_How to complete this task_. Look through the data below, and copy each line that carries the word "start".

_Source data_.
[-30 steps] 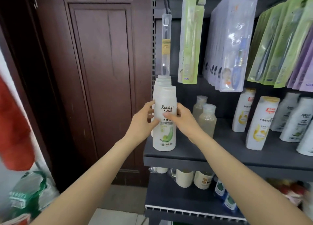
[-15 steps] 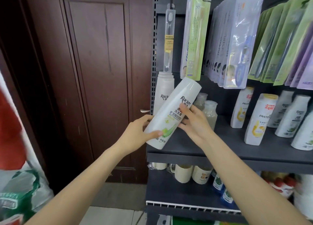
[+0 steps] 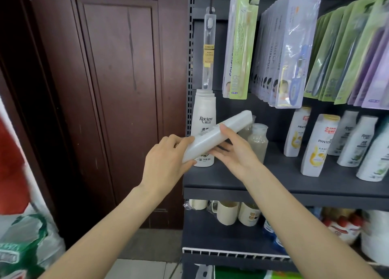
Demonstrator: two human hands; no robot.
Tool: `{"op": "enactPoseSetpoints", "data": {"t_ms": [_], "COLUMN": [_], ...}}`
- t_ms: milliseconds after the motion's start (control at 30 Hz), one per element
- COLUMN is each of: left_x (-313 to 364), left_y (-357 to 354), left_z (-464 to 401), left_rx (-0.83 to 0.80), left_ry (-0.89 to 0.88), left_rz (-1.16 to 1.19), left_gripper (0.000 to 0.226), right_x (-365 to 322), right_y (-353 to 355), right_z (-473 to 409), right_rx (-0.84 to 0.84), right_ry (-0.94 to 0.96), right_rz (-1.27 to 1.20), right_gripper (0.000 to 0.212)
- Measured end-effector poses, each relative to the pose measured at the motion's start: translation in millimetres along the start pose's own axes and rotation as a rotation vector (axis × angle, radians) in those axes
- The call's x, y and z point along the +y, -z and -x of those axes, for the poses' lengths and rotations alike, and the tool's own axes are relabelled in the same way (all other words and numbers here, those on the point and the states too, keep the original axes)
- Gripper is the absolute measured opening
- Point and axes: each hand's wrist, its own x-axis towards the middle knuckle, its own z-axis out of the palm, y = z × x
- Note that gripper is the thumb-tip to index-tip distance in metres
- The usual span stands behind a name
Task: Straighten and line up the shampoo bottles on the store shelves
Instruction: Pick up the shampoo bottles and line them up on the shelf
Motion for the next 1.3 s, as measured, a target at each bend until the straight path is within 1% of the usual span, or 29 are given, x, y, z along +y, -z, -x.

_Output of the task_.
- t_ms: milliseconds after the motion's start (control at 30 Hz), one per element
- Measured end-effector poses, each relative to the pose measured at the motion's start: translation in millimetres along the start pose's own axes and rotation as a rotation vector (axis × angle, radians) in those axes

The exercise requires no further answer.